## [AIM OF THE TASK]
Whenever a line in the following entries includes "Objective", tally it. Report nothing except the final count.

START PROVIDED DATA

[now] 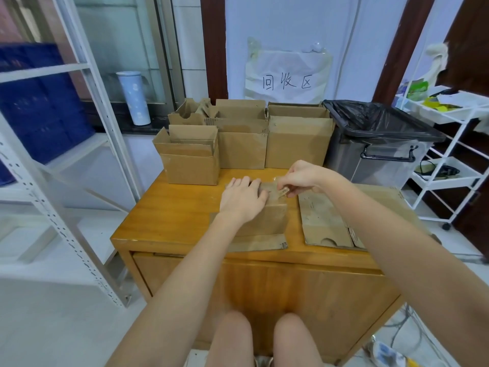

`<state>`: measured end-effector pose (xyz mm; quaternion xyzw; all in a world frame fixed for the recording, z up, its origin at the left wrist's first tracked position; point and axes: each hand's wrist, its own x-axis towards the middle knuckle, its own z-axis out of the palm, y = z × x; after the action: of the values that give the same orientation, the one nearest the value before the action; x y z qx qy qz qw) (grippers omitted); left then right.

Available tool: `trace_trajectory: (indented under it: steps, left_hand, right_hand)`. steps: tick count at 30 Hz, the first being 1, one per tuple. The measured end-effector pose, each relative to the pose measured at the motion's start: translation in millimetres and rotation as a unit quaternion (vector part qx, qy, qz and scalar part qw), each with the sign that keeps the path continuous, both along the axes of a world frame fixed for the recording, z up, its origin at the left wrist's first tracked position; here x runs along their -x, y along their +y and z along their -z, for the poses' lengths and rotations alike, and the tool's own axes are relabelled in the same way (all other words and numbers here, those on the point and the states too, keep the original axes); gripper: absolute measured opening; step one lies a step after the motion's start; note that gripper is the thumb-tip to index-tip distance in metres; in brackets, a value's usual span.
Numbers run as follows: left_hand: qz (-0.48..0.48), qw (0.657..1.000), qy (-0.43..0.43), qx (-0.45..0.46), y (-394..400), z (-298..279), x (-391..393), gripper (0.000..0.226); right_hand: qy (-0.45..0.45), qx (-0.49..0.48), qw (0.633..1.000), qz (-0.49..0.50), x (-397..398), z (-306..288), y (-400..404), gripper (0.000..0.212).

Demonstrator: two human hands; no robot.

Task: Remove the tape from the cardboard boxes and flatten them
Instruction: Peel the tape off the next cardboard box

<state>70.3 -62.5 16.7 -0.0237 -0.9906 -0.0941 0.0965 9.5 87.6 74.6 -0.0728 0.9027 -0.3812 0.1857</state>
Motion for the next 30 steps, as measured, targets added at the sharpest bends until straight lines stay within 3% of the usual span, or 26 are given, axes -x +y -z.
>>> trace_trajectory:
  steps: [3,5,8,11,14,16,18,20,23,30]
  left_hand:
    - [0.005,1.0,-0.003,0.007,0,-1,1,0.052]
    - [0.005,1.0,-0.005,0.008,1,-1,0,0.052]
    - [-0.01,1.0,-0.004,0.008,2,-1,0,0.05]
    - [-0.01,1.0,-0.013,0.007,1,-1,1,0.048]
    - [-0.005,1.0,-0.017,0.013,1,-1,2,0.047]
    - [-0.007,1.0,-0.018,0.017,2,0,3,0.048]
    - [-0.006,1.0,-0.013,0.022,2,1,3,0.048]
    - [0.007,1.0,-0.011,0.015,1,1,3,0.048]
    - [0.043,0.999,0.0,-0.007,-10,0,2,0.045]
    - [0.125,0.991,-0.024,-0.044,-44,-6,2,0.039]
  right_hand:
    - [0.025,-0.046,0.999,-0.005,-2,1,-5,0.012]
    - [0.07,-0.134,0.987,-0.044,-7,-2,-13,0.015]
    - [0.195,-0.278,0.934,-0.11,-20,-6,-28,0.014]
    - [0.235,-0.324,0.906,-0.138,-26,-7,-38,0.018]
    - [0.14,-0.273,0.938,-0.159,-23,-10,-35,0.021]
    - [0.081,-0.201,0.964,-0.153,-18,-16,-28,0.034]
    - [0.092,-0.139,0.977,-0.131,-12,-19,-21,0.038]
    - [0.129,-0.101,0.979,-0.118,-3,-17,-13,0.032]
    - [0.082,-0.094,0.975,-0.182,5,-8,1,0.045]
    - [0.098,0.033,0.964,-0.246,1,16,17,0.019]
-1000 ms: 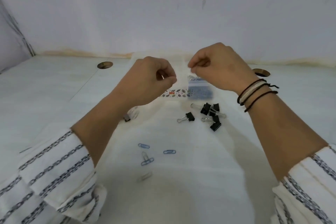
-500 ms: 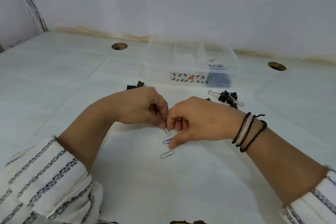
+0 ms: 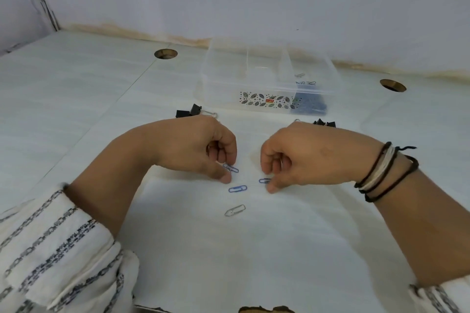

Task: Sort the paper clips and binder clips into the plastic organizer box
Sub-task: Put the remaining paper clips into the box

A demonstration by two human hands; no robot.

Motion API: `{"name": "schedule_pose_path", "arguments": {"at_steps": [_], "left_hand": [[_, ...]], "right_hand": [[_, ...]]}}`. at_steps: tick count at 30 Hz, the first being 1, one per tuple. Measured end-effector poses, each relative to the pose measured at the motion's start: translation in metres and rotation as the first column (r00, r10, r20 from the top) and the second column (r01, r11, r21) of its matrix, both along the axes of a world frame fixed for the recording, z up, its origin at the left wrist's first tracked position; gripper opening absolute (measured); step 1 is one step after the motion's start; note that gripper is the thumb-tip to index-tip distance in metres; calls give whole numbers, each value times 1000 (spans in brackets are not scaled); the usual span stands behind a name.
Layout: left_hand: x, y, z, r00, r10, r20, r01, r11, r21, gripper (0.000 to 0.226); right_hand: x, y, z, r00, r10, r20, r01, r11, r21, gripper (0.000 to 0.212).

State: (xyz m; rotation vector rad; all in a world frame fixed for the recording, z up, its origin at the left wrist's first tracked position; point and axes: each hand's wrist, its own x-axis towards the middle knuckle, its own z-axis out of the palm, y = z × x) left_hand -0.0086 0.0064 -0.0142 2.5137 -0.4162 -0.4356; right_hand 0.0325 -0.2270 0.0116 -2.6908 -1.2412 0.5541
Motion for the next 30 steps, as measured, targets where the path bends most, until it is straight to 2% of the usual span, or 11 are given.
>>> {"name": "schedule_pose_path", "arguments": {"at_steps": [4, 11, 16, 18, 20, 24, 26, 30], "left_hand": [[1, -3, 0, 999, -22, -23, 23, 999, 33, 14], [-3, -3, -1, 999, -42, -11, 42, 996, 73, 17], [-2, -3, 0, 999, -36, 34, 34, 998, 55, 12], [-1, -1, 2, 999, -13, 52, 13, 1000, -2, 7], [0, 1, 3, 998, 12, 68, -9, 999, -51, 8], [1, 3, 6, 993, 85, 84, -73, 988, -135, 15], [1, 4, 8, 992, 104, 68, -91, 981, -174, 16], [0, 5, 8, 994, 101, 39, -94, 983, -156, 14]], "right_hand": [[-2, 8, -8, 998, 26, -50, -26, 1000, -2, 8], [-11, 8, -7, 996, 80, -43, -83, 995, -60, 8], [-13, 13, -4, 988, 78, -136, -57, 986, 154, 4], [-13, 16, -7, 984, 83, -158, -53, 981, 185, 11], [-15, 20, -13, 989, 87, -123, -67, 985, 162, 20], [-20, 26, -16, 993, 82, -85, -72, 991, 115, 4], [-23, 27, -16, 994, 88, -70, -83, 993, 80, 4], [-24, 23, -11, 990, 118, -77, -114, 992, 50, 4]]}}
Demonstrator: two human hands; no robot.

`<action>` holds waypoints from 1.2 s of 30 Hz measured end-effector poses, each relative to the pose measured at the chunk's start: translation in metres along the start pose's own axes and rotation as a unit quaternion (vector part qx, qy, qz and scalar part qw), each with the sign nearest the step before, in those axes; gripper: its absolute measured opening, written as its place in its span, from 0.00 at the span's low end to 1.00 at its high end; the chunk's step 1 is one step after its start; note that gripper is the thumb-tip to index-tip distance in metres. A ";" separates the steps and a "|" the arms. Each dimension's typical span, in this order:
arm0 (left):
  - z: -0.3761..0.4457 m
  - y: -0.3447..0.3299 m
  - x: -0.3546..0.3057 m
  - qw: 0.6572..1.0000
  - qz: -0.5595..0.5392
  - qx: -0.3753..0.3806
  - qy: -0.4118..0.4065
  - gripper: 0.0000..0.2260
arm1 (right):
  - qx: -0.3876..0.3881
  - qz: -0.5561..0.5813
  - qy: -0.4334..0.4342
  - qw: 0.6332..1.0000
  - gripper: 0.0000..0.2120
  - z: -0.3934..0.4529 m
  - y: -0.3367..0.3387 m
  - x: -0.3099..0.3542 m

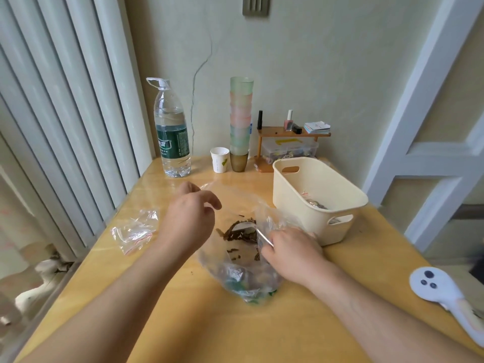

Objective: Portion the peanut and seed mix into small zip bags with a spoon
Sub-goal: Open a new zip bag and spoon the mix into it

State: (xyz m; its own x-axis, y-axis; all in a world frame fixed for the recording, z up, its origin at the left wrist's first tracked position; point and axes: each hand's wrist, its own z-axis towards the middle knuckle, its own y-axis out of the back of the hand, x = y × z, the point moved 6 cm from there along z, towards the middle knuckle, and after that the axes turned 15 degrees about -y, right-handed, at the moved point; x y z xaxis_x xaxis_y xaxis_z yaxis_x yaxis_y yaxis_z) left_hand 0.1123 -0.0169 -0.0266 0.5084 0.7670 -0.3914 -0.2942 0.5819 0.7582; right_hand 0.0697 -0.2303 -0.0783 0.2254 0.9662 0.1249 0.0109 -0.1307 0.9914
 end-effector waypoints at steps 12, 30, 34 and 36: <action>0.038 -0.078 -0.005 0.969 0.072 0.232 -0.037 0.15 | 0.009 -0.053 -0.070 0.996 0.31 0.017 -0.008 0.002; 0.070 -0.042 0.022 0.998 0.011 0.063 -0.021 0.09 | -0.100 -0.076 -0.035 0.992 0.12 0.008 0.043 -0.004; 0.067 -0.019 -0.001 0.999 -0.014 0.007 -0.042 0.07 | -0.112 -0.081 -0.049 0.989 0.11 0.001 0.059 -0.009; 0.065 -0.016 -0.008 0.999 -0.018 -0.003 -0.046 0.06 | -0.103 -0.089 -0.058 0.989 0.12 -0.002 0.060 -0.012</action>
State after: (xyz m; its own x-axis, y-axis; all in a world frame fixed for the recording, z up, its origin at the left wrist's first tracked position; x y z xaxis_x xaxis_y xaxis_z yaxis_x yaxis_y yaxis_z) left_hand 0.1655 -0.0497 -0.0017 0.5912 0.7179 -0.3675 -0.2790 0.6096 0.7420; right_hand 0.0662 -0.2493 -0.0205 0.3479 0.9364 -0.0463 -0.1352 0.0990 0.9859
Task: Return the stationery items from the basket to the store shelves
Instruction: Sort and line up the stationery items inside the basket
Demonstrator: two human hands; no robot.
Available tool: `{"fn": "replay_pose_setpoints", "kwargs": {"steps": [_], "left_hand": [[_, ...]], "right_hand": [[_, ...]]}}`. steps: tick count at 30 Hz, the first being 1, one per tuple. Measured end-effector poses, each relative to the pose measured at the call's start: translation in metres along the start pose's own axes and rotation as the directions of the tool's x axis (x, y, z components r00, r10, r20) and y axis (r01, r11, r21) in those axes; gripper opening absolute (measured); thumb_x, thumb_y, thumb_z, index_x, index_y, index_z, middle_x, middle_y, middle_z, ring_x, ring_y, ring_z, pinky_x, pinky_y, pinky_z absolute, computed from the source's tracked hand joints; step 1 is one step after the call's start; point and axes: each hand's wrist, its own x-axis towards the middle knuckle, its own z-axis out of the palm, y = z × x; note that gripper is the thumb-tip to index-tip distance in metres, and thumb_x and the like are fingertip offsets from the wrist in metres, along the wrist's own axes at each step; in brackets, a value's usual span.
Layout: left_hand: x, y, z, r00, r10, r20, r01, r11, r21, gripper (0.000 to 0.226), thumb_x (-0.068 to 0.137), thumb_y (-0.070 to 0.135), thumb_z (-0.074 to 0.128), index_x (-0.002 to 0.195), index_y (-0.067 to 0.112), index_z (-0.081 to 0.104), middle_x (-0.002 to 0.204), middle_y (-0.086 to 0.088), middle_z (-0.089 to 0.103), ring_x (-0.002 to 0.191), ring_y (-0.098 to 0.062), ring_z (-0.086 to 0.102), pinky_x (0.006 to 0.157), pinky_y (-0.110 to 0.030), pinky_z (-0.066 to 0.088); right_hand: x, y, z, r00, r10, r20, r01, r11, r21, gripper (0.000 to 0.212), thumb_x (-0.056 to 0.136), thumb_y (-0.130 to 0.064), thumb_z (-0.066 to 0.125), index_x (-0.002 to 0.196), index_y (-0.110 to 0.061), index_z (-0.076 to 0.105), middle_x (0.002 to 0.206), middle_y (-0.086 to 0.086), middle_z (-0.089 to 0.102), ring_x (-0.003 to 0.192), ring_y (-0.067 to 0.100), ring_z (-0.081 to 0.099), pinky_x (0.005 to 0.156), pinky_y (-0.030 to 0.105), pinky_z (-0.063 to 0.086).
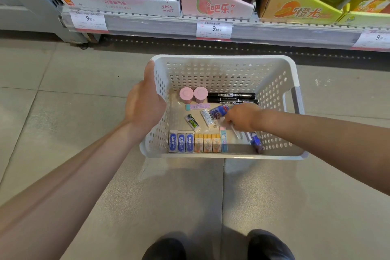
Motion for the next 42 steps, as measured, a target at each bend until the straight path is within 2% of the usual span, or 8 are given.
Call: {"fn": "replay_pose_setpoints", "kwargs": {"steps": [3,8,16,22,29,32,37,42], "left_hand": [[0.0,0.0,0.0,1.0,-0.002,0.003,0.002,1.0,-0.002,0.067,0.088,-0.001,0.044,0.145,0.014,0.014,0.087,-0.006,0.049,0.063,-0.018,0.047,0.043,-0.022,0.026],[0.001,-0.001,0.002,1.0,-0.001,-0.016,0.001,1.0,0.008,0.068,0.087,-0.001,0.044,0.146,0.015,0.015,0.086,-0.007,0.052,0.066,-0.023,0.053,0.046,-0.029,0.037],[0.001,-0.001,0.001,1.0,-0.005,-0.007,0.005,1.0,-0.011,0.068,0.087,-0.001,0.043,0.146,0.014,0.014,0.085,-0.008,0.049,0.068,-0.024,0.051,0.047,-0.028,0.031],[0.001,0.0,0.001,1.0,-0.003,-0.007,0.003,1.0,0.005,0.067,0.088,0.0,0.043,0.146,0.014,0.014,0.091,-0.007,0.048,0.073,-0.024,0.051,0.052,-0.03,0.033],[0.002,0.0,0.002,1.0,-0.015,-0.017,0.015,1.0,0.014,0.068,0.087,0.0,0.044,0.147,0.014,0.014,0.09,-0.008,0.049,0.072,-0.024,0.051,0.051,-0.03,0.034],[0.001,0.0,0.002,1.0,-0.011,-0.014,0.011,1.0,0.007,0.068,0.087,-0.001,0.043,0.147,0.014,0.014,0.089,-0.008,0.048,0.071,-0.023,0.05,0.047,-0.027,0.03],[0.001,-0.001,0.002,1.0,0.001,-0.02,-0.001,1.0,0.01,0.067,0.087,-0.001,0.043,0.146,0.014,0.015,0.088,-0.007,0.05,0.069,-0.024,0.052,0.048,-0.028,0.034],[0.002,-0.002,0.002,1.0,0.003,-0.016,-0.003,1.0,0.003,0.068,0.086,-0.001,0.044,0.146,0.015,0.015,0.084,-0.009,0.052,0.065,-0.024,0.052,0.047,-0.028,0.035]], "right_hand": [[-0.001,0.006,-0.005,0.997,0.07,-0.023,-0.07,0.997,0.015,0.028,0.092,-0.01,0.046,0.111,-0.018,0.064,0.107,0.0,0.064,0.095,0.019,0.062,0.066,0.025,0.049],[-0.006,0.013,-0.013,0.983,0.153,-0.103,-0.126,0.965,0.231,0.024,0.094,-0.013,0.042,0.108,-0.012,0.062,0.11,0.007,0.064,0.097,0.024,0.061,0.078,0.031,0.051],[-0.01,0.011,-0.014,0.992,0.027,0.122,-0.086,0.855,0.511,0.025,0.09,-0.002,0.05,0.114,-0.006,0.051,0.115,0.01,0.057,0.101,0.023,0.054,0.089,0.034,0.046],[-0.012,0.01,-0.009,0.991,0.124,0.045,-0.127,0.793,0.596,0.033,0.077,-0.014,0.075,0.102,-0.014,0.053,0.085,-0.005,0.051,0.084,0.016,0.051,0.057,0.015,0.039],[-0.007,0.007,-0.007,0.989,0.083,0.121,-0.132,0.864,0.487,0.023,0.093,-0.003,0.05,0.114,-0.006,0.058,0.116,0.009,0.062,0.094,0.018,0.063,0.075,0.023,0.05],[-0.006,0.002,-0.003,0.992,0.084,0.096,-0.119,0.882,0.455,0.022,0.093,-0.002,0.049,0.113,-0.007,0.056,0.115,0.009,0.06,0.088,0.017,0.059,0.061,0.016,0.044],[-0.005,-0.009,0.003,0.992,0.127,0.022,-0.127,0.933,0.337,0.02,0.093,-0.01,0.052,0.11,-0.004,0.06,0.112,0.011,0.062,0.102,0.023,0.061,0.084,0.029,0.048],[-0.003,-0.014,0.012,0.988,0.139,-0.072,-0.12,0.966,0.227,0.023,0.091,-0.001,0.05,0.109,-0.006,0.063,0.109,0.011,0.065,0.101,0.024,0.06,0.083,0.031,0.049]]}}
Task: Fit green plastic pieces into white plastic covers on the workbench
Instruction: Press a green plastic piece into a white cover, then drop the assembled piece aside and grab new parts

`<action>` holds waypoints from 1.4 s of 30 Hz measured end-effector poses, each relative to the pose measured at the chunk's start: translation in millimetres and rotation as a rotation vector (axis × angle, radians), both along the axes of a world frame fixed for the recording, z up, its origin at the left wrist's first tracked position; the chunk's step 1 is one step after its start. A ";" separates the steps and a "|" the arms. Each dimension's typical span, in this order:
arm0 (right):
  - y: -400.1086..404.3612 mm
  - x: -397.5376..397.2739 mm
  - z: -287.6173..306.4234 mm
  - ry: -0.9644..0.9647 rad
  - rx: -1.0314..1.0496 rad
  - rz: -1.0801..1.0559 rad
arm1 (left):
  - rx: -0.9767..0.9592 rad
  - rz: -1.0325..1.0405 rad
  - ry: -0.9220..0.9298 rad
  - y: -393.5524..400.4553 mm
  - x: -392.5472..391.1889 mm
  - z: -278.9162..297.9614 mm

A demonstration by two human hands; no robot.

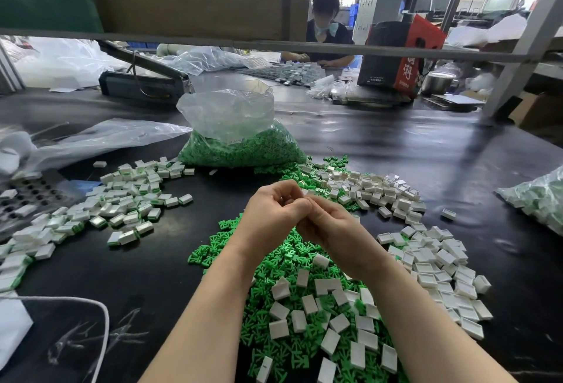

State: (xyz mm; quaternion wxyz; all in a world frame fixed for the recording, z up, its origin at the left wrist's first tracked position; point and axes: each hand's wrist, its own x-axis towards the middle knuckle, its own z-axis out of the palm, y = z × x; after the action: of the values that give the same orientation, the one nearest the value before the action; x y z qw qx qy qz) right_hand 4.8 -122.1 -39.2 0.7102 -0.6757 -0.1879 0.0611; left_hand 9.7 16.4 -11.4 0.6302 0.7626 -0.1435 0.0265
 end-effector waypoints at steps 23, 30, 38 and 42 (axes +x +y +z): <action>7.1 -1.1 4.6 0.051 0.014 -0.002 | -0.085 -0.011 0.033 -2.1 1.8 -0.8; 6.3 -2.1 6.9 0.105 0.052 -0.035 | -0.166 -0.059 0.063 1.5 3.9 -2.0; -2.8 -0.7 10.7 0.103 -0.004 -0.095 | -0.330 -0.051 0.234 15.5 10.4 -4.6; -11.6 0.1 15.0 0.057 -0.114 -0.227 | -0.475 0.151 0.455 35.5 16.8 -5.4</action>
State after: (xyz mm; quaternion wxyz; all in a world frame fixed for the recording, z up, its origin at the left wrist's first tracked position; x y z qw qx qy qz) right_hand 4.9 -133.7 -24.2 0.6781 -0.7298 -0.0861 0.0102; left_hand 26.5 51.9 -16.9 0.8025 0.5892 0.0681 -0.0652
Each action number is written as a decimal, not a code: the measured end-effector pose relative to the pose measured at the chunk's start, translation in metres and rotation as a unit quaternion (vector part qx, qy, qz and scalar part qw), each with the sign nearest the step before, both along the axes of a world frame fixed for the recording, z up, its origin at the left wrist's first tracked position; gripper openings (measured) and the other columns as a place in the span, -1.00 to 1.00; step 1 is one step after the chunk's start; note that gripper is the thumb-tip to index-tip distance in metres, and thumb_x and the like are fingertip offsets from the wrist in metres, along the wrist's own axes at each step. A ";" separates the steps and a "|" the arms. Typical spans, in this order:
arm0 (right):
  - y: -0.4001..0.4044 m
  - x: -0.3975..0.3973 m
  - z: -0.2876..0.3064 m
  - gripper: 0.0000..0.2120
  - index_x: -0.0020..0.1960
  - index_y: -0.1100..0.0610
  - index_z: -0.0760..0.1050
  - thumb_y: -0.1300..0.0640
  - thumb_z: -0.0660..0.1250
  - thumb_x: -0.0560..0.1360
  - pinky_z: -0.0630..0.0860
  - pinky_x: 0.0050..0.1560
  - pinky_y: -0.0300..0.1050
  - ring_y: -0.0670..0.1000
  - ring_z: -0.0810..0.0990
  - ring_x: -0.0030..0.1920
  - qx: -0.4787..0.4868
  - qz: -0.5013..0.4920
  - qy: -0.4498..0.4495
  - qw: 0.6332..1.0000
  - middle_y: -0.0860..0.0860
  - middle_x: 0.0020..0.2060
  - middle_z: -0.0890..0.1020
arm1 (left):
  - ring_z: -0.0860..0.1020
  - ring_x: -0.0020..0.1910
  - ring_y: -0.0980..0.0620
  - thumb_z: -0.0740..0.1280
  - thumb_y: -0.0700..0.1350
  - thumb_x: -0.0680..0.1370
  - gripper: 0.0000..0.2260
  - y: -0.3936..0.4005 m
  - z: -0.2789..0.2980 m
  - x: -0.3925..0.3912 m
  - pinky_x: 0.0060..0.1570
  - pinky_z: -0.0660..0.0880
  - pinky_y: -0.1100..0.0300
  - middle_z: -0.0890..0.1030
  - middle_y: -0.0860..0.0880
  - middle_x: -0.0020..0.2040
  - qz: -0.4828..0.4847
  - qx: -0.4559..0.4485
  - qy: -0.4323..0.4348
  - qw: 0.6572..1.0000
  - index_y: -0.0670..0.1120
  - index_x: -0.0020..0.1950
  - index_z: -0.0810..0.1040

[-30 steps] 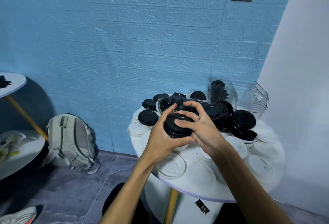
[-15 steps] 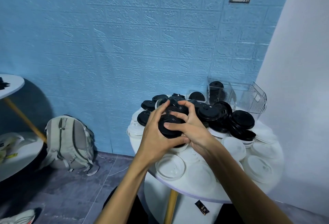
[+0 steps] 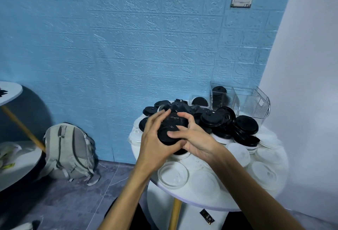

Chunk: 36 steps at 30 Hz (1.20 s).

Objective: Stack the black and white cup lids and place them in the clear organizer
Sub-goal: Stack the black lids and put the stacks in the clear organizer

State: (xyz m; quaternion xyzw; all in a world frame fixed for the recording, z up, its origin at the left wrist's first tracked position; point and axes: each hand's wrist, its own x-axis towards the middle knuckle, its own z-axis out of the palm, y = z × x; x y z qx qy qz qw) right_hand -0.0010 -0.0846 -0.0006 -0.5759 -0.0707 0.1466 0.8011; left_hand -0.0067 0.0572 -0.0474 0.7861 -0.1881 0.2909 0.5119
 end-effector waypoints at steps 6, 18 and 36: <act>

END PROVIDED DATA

## [ANSWER TO THIS PROBLEM]
2